Image transformations can be mentioned in a section [default.transforms]. See for example table_formats/öland.toml. The section should follow the specification in dawsonia.typing.Transforms.

Versions: Columns, rows and tables#

Each [versions.<version_name>] section should contain three keys:

  • columns: headings of the columns

  • rows: indices corresponding to the rows, often in the first column of the table

  • tables: imply the shapes of the tables, i.e. how many rows and columns do we expect to contain handwritten text. This should be listed left-to-right and top-to-down order as it appears in the page.

Command-line interface#

The primary mode of using dawsonia is from the command line. Typical pipeline follows execution of the following commands in order

  1. dawsonia label

  2. dawsonia prepare

  3. dawsonia ml --train

  4. dawsonia ml --test

  5. dawsonia digitize

The commands are also sensitive to:

  • DAWSONIA_DEBUG_TABLE_DETECT

  • DAWSONIA_DEBUG_DIGITIZE

  • DAWSONIA_DEBUG (which activates all the above debug)

environment variables.

dawsonia#

DAWSONIA: Digitize hAndWritten obServatiONs In weather journAls (version 0.1.0b0)This is the main command which provides subcommands for different stages of the pipeline

dawsonia [OPTIONS] COMMAND [ARGS]...

Options

--install-completion#

Install completion for the current shell.

--show-completion#

Show completion for the current shell, to copy it or customize the installation.

digitize#

Digitize PDF / ZARR into a dataframe using a trained ML model and write it out.

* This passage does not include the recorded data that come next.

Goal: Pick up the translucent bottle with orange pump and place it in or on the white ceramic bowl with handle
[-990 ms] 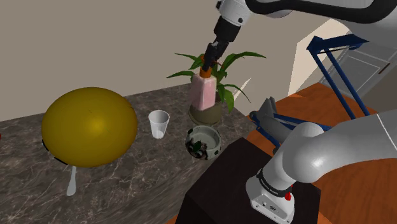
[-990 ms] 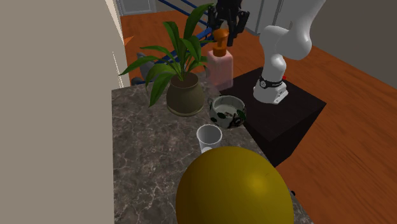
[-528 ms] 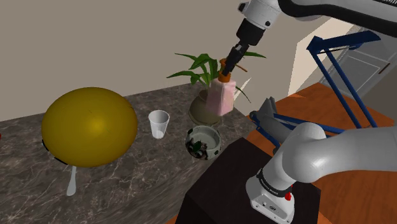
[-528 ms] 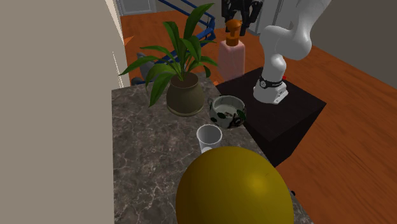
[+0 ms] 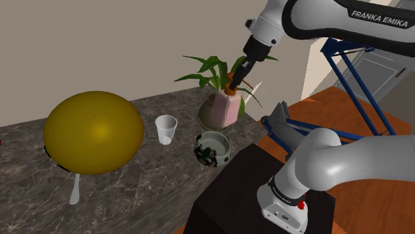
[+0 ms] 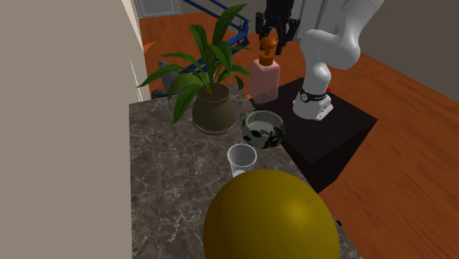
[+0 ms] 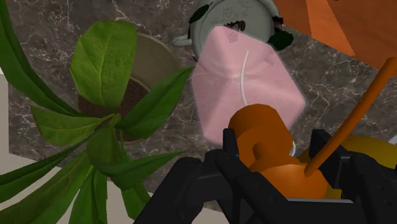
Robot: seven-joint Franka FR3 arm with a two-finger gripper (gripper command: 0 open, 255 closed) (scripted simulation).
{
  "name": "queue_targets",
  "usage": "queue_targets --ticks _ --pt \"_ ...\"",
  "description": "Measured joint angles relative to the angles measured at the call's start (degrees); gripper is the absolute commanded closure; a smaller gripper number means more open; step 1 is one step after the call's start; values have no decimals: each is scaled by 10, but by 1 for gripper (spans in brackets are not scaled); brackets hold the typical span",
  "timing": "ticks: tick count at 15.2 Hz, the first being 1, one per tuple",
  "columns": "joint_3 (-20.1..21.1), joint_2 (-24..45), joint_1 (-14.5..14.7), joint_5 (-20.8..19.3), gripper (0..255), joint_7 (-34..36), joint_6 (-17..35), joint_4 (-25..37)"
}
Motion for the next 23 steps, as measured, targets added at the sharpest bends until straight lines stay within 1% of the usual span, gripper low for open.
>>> queue_targets --ticks 18,23 --pt "2 -3 1 6 255 -11 136 -139" --pt "2 -3 1 6 255 -11 144 -147"
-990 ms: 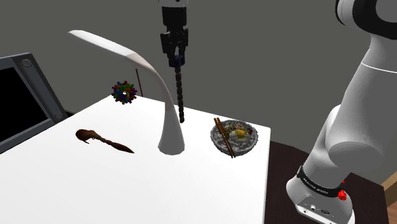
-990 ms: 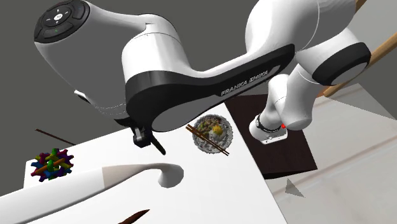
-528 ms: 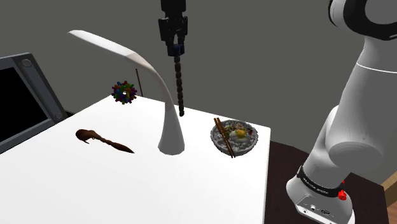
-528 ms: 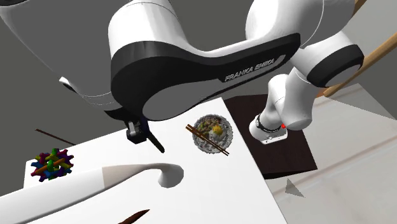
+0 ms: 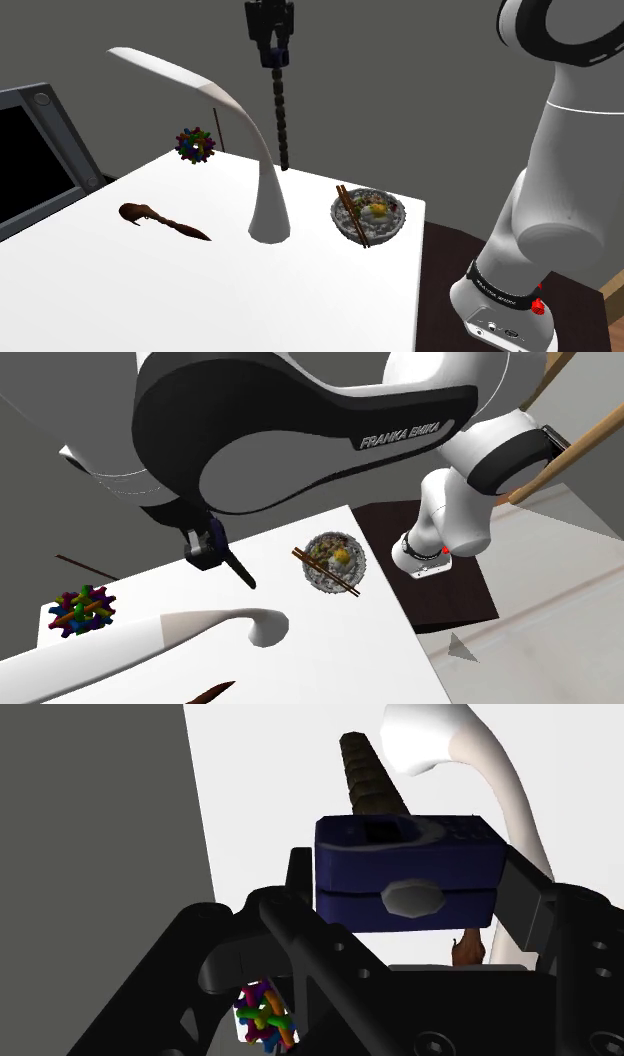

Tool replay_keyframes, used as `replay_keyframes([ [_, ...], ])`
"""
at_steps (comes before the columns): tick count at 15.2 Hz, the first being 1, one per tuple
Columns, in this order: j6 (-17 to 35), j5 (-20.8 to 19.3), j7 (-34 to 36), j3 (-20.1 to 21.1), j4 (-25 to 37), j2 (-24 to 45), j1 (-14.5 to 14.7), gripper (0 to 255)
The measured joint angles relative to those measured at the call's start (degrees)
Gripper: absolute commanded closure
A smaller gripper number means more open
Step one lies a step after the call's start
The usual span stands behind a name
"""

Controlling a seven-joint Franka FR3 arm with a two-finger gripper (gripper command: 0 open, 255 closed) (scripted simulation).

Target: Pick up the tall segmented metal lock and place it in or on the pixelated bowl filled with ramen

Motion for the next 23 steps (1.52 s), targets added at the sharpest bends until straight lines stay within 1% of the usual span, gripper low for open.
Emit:
replay_keyframes([
  [3,-3.2,-0.4,0.1,0.1,5.1,1.9,0.3,255],
  [5,-4.4,0.0,-0.2,0.0,3.9,-0.4,0.0,255],
  [10,-6.6,1.8,-1.7,-0.8,-2.1,-8.9,-1.4,255],
  [15,-11.3,3.1,-3.5,-2.1,-4.0,-15.6,-2.4,255],
  [16,-12.0,3.4,-3.8,-2.4,-5.3,-17.6,-2.6,255],
  [19,-15.2,3.8,-5.0,-3.4,-5.6,-21.1,-3.0,255],
  [23,-20.6,4.2,-6.0,-4.4,-3.6,-24.5,-3.3,255],
])
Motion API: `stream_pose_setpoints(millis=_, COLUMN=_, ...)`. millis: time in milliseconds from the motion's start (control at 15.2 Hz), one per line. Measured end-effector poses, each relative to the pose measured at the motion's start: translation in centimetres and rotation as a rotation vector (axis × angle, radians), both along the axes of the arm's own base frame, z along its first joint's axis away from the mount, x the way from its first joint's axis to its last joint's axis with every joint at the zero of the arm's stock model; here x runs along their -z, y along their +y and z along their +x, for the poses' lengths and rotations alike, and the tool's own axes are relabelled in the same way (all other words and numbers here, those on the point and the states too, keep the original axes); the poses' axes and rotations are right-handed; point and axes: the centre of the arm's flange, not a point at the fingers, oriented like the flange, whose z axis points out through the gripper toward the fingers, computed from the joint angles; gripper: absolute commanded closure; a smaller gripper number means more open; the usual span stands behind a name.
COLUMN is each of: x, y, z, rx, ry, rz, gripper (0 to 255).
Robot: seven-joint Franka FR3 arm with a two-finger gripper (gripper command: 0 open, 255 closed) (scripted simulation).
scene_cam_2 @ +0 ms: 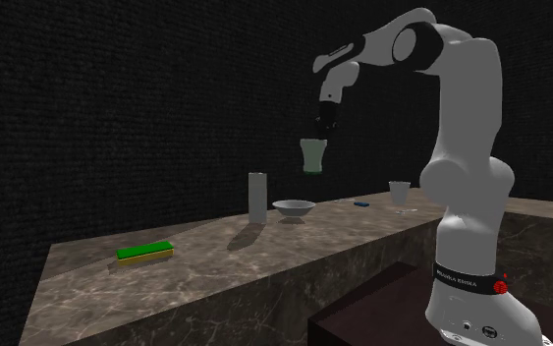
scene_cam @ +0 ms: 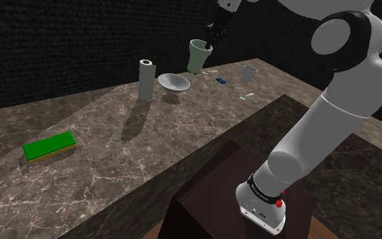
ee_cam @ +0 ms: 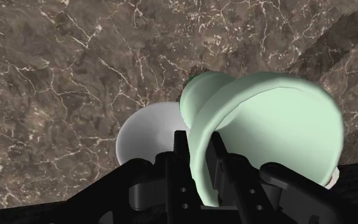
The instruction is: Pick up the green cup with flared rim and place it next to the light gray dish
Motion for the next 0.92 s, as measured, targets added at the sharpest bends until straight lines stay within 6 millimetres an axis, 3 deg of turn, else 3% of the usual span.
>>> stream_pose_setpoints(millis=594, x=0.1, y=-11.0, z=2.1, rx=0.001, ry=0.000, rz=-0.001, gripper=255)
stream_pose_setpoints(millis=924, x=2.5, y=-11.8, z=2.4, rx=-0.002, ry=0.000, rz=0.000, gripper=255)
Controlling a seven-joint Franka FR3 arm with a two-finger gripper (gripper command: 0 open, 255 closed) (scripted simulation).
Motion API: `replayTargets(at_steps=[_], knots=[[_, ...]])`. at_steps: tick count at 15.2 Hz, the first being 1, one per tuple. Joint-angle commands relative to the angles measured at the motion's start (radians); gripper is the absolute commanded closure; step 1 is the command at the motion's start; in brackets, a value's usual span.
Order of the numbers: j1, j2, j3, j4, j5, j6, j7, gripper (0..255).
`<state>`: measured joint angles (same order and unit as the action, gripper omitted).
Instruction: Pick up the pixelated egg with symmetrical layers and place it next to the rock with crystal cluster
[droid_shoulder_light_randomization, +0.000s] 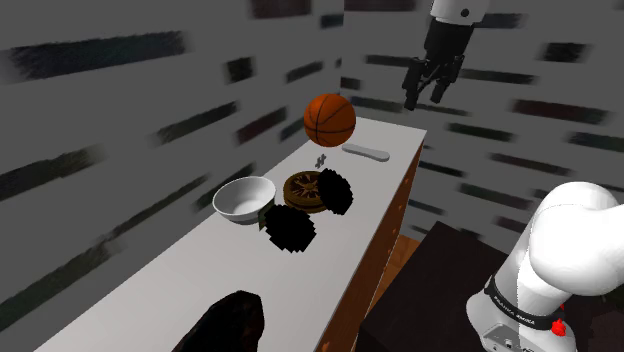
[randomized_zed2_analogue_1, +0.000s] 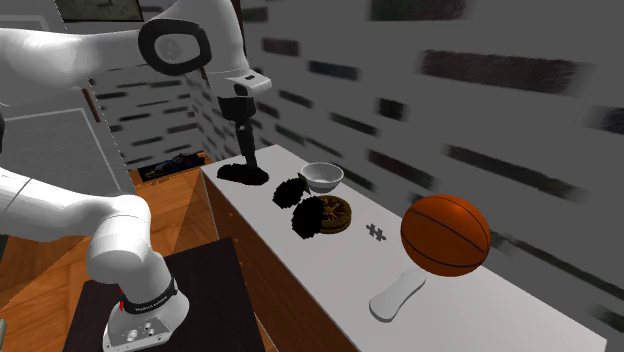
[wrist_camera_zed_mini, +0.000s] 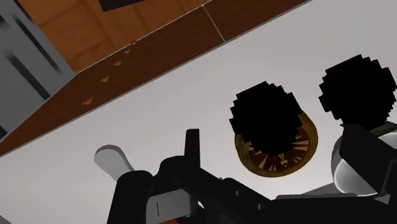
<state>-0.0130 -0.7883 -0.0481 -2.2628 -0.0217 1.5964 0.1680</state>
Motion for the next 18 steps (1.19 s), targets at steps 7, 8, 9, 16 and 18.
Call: replayTargets(at_steps=[7,8,9,16,18], knots=[[-0.055,0.187,0.181,0.042,0.016,0.062,0.338,0],[-0.064,0.225,0.208,0.058,0.015,0.069,0.395,0],[-0.074,0.265,0.234,0.075,0.011,0.075,0.451,0],[-0.131,0.588,0.377,0.251,-0.054,0.080,0.850,0],[-0.138,0.690,0.400,0.316,-0.083,0.068,0.961,0]])
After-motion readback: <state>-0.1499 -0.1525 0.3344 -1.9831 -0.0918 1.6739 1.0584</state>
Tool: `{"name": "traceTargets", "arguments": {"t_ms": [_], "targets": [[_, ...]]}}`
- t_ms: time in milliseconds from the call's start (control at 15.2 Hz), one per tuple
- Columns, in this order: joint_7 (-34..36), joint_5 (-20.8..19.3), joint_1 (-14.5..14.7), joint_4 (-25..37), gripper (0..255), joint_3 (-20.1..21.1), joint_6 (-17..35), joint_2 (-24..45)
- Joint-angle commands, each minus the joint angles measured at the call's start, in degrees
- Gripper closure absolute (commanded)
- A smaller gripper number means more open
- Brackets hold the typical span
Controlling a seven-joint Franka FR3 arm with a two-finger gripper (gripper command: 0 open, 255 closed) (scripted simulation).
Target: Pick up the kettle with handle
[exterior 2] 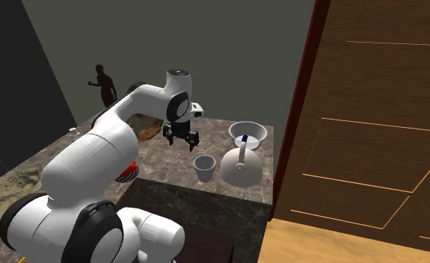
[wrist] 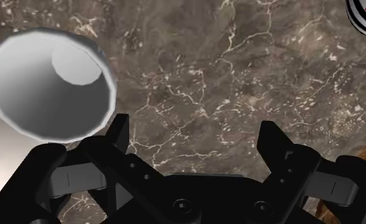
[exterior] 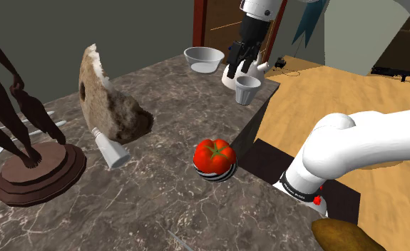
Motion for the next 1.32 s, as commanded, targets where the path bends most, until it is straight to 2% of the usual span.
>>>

dawsonia digitize [OPTIONS] COMMAND [ARGS]...

label#

Label PDF images to create raw training data.

dawsonia label [OPTIONS] COMMAND [ARGS]...

ml#

MLops: transform data, train, test

dawsonia ml [OPTIONS] COMMAND [ARGS]...

prepare#

Creates new train, validation, test and ground truth text files in “washington” format for the HTR network and copies in image as input data for the model.

Parameters


n_train: int

Number of images in training set

n_val: int

Number of images in validation set

n_test: int

Number if images in test set. NOTE: If n_test == -1, all the files from label_path would be used for testing

label_path: Path

Path to label directory (where the pictures are located).

dawsonia prepare [OPTIONS] COMMAND [ARGS]...

Logging#

See dawsonia.log.init_logger() for the logging configuration. It includes handlers for logging into the console and filesystem.